Associate professor, Dankook University, Korea.
Supervisor, Samsung Medical Center, Korea.
Abstract

Parents are primary care taker for the children and have an important role for the assessment and managent of children's pain following surgery. The purpose of the present study was to examine the validity and clinical utilization of the Postoperative Pain Measure for Parents (PPMP) developed by Chambers et al. Subjects were 52 children aged 4-12 years admitted for tonsillectomy and other minor surgery and their mothers. Faces Pain Scale, State Anxiety, and Postoperative Pain Measure for Parents were used. The data were collected by two research assistant on the operation day and 1st day after surgery at hospital during the period of July 20 to August 28, 1998. The results are as follows: 1. Eta correlation coefficient between 15 items of PPMP and child rated pain were calculated.
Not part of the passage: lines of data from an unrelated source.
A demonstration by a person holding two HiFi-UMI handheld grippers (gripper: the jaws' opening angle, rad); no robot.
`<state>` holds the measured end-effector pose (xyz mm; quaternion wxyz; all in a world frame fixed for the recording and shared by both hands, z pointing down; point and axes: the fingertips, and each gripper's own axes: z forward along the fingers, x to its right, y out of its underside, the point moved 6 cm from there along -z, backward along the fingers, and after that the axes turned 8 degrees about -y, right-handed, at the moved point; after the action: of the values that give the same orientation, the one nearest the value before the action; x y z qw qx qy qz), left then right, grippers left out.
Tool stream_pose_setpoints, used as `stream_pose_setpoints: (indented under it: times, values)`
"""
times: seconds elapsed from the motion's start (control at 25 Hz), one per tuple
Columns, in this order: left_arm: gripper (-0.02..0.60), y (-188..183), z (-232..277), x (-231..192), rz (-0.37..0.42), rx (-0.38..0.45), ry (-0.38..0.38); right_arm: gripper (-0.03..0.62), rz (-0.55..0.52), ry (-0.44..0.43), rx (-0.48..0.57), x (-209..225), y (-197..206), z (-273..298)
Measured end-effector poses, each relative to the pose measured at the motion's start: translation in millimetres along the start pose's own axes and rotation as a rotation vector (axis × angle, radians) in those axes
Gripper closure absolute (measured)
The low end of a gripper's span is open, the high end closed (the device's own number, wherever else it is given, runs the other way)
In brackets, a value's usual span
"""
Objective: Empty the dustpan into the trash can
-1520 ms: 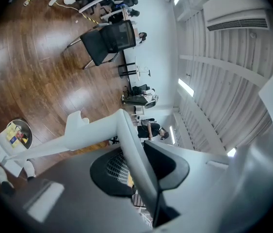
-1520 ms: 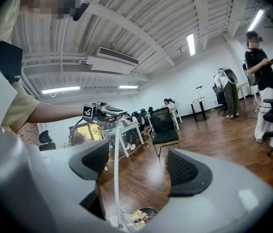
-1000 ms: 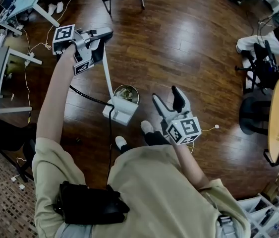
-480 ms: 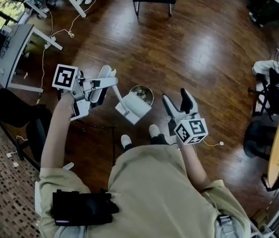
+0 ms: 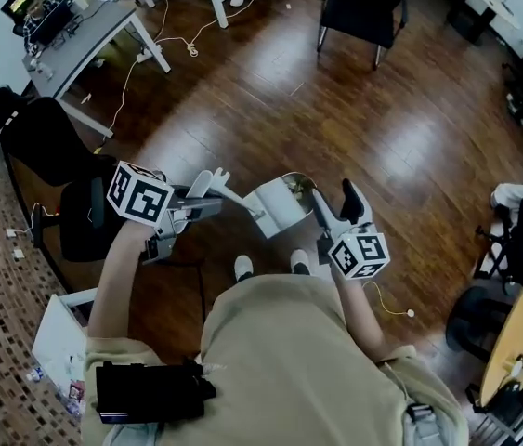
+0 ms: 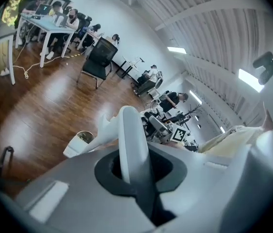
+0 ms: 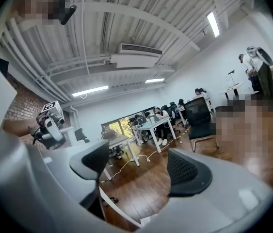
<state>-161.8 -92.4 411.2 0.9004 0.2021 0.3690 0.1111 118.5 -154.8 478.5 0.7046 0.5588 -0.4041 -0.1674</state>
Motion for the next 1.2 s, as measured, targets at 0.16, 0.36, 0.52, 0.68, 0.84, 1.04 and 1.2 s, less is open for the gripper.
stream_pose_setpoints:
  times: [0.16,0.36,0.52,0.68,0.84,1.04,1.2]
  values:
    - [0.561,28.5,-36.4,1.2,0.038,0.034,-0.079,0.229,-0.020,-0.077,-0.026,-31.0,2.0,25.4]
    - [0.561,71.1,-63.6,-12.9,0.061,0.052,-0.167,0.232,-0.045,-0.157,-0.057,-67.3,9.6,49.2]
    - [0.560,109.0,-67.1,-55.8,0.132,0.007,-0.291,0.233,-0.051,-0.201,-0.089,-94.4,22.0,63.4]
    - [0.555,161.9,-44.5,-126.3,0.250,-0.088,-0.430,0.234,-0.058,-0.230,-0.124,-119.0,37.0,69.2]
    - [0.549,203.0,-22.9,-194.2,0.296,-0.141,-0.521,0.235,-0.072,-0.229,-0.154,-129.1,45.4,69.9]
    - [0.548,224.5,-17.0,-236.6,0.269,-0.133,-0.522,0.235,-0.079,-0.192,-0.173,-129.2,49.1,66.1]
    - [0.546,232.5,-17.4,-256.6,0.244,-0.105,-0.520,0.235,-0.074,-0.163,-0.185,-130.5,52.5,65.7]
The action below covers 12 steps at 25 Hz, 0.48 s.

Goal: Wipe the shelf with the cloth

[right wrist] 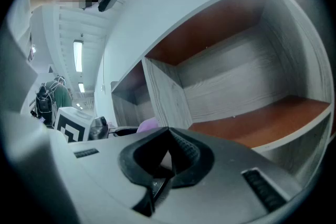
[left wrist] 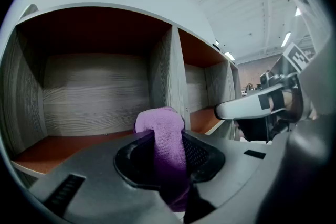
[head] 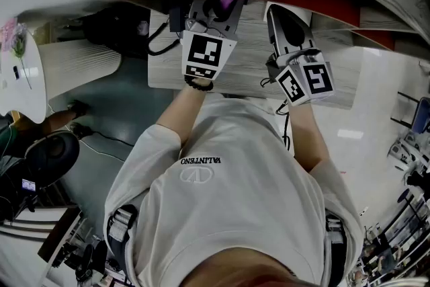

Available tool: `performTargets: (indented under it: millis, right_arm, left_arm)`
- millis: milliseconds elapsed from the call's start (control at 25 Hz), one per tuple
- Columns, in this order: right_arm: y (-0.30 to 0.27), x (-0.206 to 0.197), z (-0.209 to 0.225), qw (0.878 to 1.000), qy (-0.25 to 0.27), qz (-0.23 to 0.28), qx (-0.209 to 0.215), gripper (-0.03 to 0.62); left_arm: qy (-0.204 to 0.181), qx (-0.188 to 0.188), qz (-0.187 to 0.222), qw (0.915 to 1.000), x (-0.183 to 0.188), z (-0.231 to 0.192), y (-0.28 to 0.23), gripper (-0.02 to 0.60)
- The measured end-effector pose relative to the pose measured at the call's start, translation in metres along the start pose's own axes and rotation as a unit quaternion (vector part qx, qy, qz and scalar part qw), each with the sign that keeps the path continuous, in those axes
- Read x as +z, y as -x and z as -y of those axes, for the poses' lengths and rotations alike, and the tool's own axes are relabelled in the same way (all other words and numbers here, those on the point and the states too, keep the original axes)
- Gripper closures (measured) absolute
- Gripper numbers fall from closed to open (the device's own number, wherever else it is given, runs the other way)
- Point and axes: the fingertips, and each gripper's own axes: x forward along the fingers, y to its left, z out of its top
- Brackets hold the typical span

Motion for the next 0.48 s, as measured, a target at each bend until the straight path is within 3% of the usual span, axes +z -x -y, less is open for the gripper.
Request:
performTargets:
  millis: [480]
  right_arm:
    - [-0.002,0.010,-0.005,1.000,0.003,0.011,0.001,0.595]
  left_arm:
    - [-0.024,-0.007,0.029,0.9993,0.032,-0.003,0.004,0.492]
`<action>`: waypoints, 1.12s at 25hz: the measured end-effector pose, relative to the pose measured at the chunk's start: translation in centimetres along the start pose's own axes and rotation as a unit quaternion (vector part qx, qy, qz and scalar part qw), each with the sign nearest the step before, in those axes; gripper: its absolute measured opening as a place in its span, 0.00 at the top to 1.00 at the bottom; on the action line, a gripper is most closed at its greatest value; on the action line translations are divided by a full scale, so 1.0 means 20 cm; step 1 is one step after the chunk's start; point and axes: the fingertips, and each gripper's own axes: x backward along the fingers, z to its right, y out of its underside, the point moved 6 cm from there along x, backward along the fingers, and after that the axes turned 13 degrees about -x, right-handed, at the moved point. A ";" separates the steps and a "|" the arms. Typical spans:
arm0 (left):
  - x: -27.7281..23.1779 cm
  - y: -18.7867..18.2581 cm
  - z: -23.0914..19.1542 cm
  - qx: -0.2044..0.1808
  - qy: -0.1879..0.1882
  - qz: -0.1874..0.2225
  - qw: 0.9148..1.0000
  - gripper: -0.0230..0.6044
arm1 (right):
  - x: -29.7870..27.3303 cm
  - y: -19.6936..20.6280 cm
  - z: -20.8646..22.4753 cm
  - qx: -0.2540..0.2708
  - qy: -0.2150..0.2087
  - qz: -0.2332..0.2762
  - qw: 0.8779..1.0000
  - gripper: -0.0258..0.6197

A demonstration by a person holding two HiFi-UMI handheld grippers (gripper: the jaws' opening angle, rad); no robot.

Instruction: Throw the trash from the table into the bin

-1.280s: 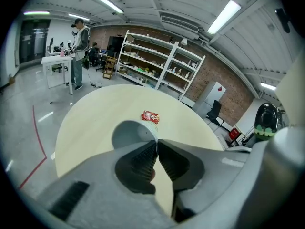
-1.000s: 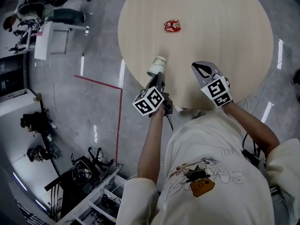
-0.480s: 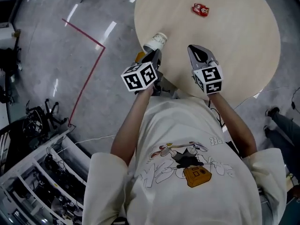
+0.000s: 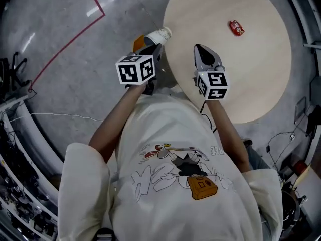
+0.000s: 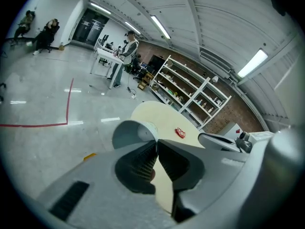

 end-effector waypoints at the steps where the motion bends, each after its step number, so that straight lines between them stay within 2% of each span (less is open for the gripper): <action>1: 0.01 0.01 -0.04 0.008 -0.007 0.003 1.000 0.92 | -0.04 -0.01 -0.02 0.006 -0.007 -0.006 1.000 0.95; 6: 0.09 0.06 -0.24 0.050 -0.029 0.007 0.998 0.92 | -0.18 -0.03 -0.18 0.026 -0.033 -0.039 0.998 0.95; 15: 0.17 0.11 -0.56 0.077 -0.049 0.002 0.996 0.92 | -0.49 0.02 -0.49 0.022 -0.069 -0.082 0.994 0.95; 19: 0.17 0.18 -0.68 0.077 -0.051 -0.005 0.996 0.93 | -0.63 0.16 -0.58 0.003 -0.077 -0.114 0.990 0.95; 24: 0.05 0.40 -0.84 0.099 -0.040 -0.030 0.994 0.93 | -0.83 0.38 -0.64 -0.015 -0.058 -0.155 0.986 0.95; 28: -0.03 0.54 -0.93 0.103 -0.042 -0.050 0.993 0.92 | -0.94 0.52 -0.65 -0.025 -0.043 -0.164 0.985 0.95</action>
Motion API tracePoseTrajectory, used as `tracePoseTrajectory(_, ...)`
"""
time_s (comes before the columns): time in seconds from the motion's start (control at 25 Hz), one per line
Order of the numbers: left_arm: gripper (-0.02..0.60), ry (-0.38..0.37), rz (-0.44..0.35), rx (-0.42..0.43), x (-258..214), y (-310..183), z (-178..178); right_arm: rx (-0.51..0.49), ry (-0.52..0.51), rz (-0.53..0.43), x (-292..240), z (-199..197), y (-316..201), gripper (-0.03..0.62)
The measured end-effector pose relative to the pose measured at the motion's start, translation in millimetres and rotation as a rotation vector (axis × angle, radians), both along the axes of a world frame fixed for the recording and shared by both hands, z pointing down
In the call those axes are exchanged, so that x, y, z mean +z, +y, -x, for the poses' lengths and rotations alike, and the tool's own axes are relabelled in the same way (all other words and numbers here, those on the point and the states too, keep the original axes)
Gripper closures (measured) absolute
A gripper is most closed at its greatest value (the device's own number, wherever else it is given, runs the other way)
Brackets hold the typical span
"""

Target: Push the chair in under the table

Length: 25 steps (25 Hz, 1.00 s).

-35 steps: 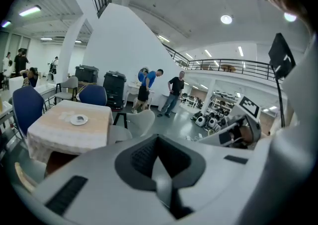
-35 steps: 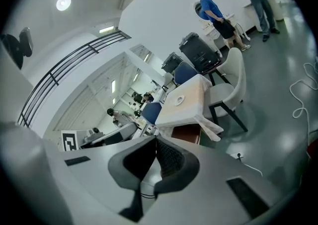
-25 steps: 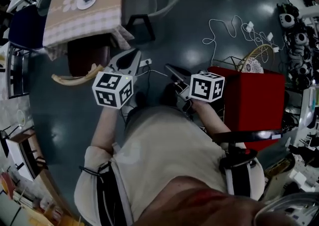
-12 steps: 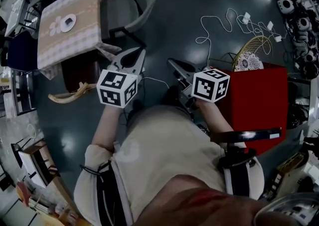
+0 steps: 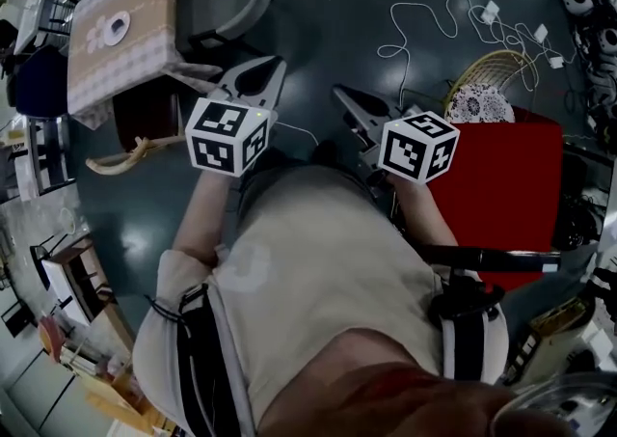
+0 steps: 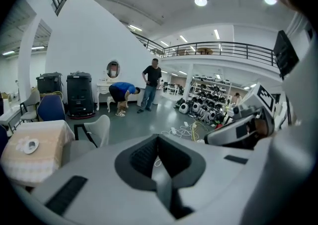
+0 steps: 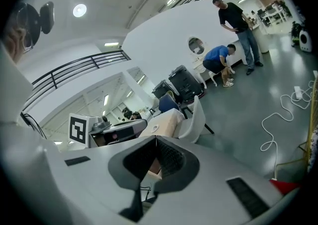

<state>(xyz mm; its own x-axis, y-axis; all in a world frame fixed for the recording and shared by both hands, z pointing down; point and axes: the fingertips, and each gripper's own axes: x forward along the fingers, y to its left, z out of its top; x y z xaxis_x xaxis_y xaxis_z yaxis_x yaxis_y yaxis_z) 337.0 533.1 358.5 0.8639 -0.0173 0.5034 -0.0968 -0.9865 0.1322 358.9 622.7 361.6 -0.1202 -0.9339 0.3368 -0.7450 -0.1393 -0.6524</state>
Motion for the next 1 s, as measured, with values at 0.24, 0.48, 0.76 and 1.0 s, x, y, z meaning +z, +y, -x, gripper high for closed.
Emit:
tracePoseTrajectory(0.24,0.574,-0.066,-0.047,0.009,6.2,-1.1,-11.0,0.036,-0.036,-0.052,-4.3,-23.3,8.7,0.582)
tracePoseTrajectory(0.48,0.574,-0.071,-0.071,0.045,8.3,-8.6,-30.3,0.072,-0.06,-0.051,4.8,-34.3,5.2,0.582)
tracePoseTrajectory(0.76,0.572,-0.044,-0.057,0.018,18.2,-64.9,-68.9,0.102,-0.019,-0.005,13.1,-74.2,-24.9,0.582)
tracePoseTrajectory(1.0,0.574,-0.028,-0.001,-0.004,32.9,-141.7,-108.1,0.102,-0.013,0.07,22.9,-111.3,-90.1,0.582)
Correlation coefficients were more than .2 for both day. 2. Internal consistency for PPMP were .82 and .83. 3. The scores of the PPMP were 10.73 (SD=3.71) and 9.27(SD=4.07) on the operation day and 1st day after surgery and there was no significant difference between two days(p=.056) On the other hand, there was a significant difference on the child rated pain by Faces Pain Scale between operation day and 1st day after surgery(p=.001). 4. The correlation(Spearman Rho) between PPMP and child rated pain were .40(p=.003) and .56(p=.000). The score of the PPMP and the children's state anxiety were highly correlated on the operation day and 1st day after surgery (.60, .52, p=.000). 5. Partial correlation between PPMP and child rated pain except state anxiety were .18(p=.23) and .48(p=.001) on the opration day and 1st day after surgery. 6. Using a cut-off score 10 out of 15, the measure showed excellent sensitivity (>80%) and moderate specificity (46.15%, 60% ). This study provides preliminary evidence for the use of the PPMP as a valid pain assessment tool with children between the ages of 4-12 years following surgery. It is suggested to explore the validity with a different subjects with other surgery and to examine the validity for infant and younger children.